Il procedimento è partito da una segnalazione di una madre per l’invito a sua figlia che è deceduta nel 1995. Il provvedimento si riferisce al trattamento dati per finalità di cura da parte della regione e solleva molti interrogativi sull’uso di sistemi centrali per la prevenzione (e non solo).
Il caso è nato da un reclamo da parte di una signora che lamentava il recapito di un invito per la figlia deceduta nel 1995 da parte della ASL di Rieti per il programma di screening del tumore del collo dell’utero.
Il Garante ha chiesto alla ASL chiarimenti sulle misure adottate per assicurare l’esattezza e l’aggiornamento delle informazioni relative ai propri assistiti utilizzate per le campagne di screening. L’azienda sanitaria ha risposto affermando che come da delibera regionale le ASL devono utilizzare il Sistema Informativo dei Programmi di screening oncologici (SIPSOweb). Tale piattaforma contiene già nel database tutti i parametri necessari alla generazione degli inviti ed è posta sotto la piena ed esclusiva titolarità della Regione Lazio che, tecnicamente, la gestisce mediante la propria controllata LazioCREA S.p.A. I dipartimenti di prevenzione di tutte le ASL del Lazio utilizzano questa piattaforma, ma non gestiscono la banca dati regionale sulla base della quale operano né possono direttamente modificarla. Il nominativo della persona deceduta risultava nell’anagrafica che era stata recentemente aggiornata.
Il Garante ha quindi chiesto chiarimenti alla regione Lazio che ha dichiarato di essere il titolare del trattamento sotteso al Sistema Informativo Unico Regionale degli Screening Oncologici per i tumori della mammella, della cervice uterina e del colon retto per il quale opera come responsabile del trattamento la società in-house LazioCREA. La Regione ha inoltre illustrato i motivi tecnici che hanno i portato alla mancata cancellazione della persona deceduta dall’anagrafica del sistema.
Il Garante ha eccepito che il trattamento dei dati personali posto in essere dalla Regione Lazio risulta essere stato effettuato in violazione dei principi di liceità, correttezza e trasparenza e di esattezza del dato (art. 5, par. 1 lett. a), e d) del Regolamento), nonché delle disposizioni concernenti: la responsabilità del titolare del trattamento (art. 24 del Regolamento), le basi giuridiche del trattamento (artt. 6 e 9 del Regolamento), le informazioni da fornire agli interessati e l’esercizio dei diritti da parte degli interessati (artt. art. 12, 13 e 14 del Regolamento).
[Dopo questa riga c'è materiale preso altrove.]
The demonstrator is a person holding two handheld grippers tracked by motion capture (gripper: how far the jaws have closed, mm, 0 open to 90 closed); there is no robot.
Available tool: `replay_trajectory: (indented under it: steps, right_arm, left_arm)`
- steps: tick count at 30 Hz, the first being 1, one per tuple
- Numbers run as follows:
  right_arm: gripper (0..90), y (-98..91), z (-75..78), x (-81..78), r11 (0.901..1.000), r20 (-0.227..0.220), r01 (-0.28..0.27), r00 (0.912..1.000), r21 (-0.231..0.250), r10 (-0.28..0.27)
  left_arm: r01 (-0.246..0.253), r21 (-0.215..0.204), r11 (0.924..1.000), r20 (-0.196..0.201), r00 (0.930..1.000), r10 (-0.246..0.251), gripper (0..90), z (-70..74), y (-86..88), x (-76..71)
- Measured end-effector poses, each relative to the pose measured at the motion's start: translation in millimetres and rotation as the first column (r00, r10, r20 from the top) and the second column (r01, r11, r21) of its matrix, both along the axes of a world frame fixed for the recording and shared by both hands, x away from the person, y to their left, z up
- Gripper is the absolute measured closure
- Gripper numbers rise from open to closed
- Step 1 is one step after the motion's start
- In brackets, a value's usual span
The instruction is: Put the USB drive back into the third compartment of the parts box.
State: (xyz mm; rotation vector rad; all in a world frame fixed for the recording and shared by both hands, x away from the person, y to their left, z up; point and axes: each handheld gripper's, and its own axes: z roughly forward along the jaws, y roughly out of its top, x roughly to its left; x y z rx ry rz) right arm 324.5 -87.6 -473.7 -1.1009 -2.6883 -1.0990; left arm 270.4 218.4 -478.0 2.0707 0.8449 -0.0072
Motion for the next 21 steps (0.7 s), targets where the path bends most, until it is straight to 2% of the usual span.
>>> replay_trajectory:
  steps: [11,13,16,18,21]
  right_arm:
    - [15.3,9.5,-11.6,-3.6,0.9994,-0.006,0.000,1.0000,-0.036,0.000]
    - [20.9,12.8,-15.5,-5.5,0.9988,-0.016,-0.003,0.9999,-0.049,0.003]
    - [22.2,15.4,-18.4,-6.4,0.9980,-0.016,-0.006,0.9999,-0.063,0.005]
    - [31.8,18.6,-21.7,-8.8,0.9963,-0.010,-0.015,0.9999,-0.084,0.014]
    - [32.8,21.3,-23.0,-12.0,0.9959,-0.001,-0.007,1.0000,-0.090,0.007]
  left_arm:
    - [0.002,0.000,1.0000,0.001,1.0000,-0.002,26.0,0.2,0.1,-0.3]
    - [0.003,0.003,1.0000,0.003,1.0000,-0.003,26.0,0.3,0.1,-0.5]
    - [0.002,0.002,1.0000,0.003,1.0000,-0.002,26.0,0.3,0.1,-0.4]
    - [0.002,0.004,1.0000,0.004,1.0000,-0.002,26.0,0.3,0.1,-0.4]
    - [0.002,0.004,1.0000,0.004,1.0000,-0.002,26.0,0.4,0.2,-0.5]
La motivazione giuridica risiede nel fatto che, in base alla normativa vigente in materia di programmi di prevenzione sanitaria, alla Regione sono attribuite funzioni di programmazione dell’offerta di prevenzione, mentre alle aziende sanitarie quella di erogazione della prestazione sanitaria (Piano nazionale della Prevenzione (PNP) 2021-2025 e Piano Regionale della Prevenzione (PRP) 2021-2025).
In particolare la Regione, nell’interlocuzione con il Garante, aveva dichiarato che la titolarità dei trattamenti effettuati nell’ambito dell’erogazione della prestazione sanitaria legata allo screening è imputabile alle ASL, ma che per quanto riguarda le finalità di “diagnosi e cura nell’ambito di percorsi diagnostico-terapeutici” è invece in capo alla Regione stessa.
Il Garante ha inoltre mosso diverse eccezioni sul ruolo rivestito dalle ASL nel trattamento dei dati in esame (solo uso e visualizzazione) e sul fatto che LazioCREA non sia soggetta alla “diretta autorità” delle ASL come titolari del trattamento.
A conclusione dell’istruttoria il Garante ha comminato una sanzione di 100.000 euro alla Regione Lazio. Qui potete leggere tutta l’ordinanza.
Il provvedimento del Garante rappresenta un forte richiamo per l’uso di piattaforme regionali centralizzate per la gestione di dati clinici e sanitari e solleva molti dubbi sulla modalità di gestione di PDTA inter-aziendali o da parte di diversi titolari del trattamento. Bisogna riflettere e domandarsi come, alla luce del ruolo delle regioni che è limitato alla programmazione e controllo dell’offerta di prestazioni sanitarie, sia possibile trattare lecitamente i dati per assolvere ai compiti e alle funzioni previste dal DM 77, a partire dalla profilazione dei pazienti (medicina di popolazione) e alla gestione integrata delle patologie che è alla base del modello di medicina di iniziativa.
A mio personale avviso servirebbe la costituzione urgente di un tavolo di lavoro con il Garante su prevenzione, telemedicina e gestione della cronicità, per comprendere come trattare questi casi evitando che ogni regione decida autonomamente con il rischio di incorrere in sanzioni.